(Data items)
◆ ◆ ◆ ◆ ◆
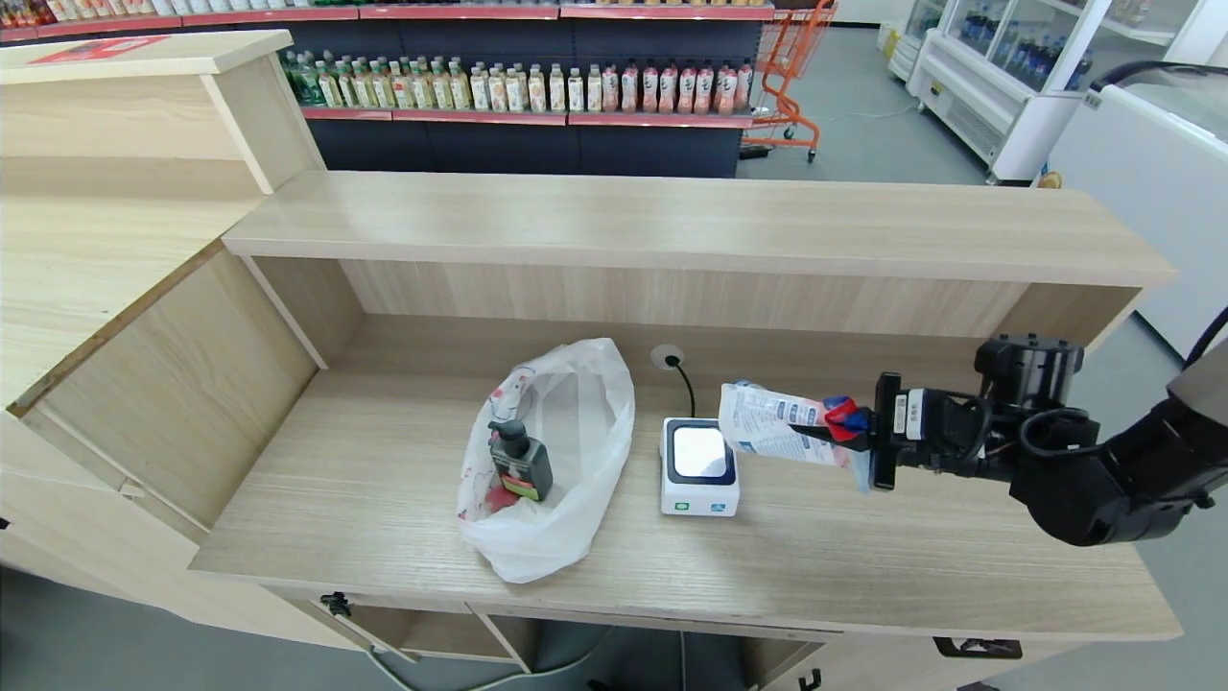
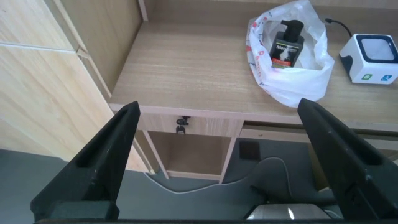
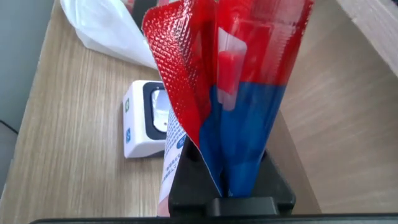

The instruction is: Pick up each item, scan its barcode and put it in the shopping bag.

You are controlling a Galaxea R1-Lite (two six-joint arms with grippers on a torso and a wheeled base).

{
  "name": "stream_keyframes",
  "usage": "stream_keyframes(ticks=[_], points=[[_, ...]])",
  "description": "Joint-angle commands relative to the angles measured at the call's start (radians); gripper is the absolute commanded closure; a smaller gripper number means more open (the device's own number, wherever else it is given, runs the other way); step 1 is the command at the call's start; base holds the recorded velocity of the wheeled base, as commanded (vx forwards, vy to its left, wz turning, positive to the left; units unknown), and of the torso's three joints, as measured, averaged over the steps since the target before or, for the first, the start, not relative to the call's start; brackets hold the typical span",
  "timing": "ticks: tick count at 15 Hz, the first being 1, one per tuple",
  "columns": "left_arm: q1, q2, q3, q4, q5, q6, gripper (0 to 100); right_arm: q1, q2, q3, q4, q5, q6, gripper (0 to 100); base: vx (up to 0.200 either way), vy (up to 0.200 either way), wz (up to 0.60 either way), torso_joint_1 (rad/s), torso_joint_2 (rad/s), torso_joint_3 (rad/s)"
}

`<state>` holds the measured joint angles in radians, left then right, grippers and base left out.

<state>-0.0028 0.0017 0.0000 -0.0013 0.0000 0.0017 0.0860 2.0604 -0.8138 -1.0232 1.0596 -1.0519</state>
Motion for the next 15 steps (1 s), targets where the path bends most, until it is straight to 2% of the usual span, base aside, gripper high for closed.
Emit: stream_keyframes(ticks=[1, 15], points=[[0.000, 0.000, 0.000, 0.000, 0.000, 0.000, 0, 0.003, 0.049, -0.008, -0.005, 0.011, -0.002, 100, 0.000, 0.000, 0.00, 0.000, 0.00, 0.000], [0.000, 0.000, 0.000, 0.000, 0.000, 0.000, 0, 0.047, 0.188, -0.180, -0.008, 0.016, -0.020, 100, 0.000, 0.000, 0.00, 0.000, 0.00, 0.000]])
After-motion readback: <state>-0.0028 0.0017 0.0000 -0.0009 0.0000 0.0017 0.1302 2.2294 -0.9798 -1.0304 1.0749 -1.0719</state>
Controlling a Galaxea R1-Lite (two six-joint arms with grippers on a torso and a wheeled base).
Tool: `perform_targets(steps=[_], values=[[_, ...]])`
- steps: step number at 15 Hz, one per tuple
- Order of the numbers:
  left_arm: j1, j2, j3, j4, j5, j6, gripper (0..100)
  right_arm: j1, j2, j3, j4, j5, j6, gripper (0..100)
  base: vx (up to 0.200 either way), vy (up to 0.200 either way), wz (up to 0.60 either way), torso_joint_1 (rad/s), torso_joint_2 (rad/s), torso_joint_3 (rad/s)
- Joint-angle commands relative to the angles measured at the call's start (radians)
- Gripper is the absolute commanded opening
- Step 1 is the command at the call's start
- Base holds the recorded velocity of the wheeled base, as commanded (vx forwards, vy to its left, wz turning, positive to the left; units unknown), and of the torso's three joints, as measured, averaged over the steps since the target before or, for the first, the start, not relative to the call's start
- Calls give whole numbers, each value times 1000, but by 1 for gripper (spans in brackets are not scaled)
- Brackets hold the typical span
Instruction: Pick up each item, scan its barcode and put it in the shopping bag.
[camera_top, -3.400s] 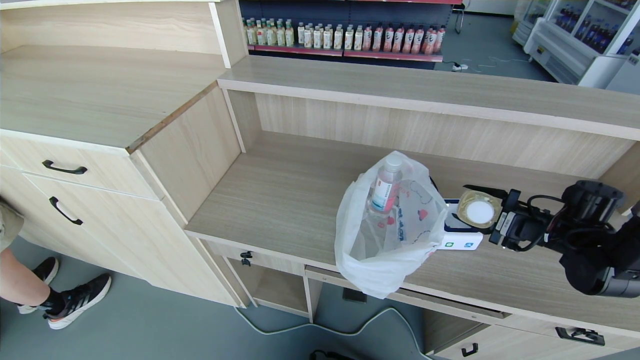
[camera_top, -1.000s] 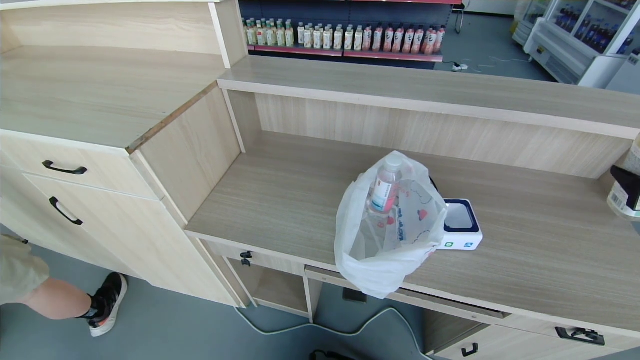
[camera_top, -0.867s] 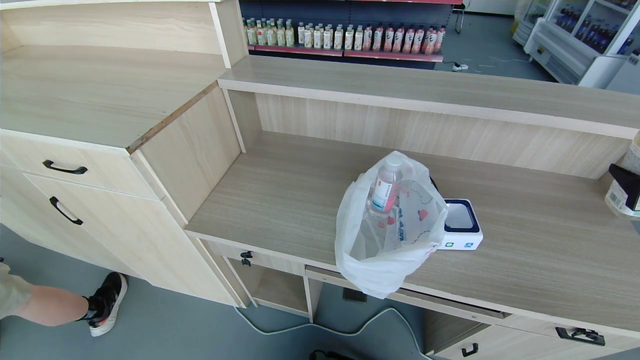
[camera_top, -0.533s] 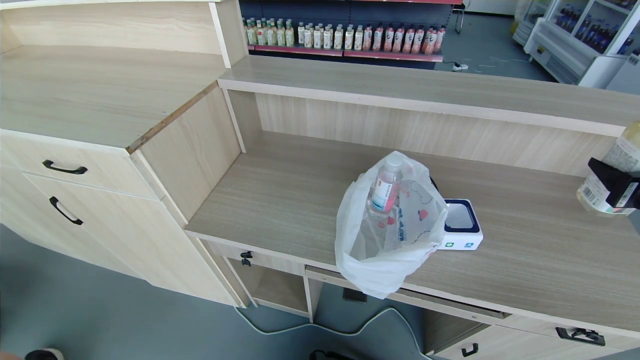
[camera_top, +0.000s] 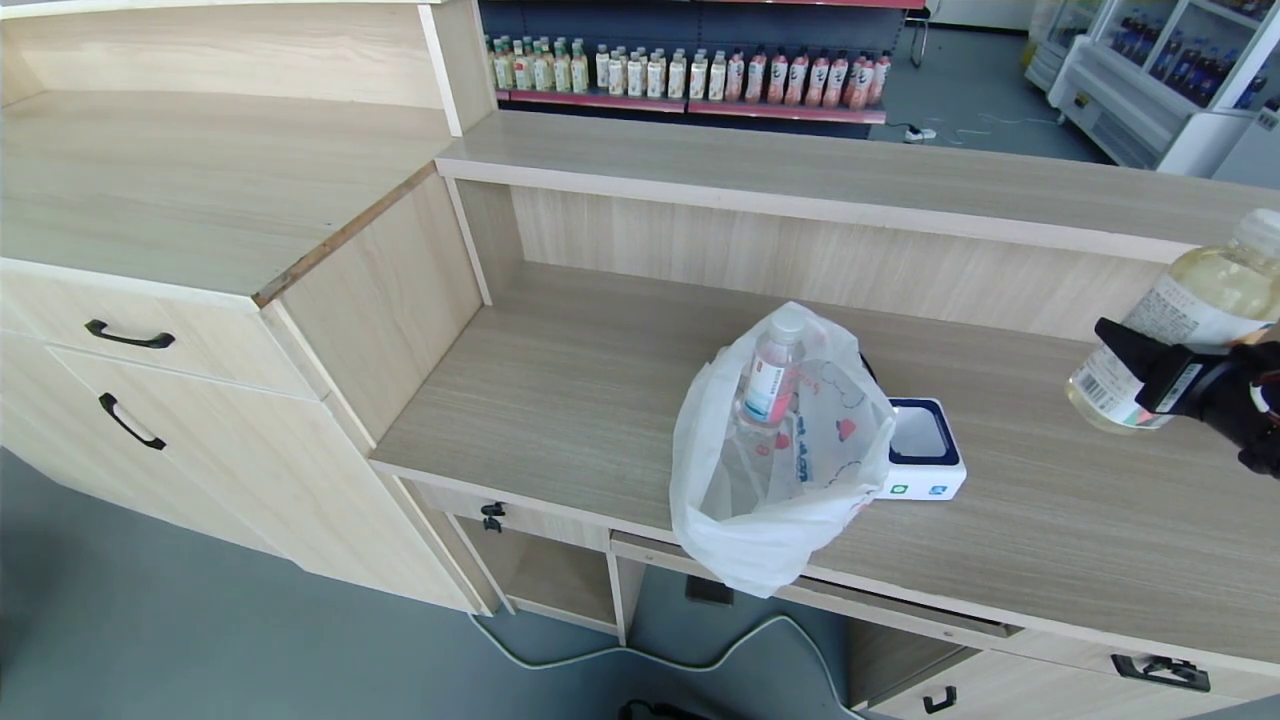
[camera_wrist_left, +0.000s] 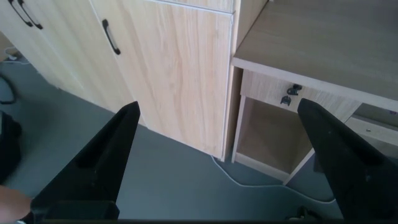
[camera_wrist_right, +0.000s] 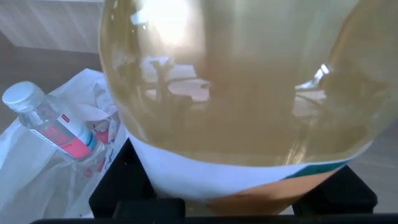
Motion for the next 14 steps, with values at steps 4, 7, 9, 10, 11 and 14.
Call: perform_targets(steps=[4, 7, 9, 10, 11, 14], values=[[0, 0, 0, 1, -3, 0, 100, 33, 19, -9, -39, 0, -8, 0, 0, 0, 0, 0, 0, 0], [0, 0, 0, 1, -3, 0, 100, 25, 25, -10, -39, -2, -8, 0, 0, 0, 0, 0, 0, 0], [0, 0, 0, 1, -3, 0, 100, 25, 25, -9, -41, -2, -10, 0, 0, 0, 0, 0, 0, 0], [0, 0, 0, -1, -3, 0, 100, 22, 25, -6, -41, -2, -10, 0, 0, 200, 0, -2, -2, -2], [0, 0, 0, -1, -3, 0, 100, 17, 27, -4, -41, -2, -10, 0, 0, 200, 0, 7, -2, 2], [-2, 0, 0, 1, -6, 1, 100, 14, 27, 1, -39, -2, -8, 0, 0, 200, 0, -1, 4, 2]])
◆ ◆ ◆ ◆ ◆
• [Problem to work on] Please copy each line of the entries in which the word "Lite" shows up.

• [Written reply]
You are controlling a Galaxea R1-Lite (two six-joint arms with grippers on a torso and a wheeled base).
Controlling a Galaxea R1-Lite (two six-joint arms with grippers on a torso and a wheeled base).

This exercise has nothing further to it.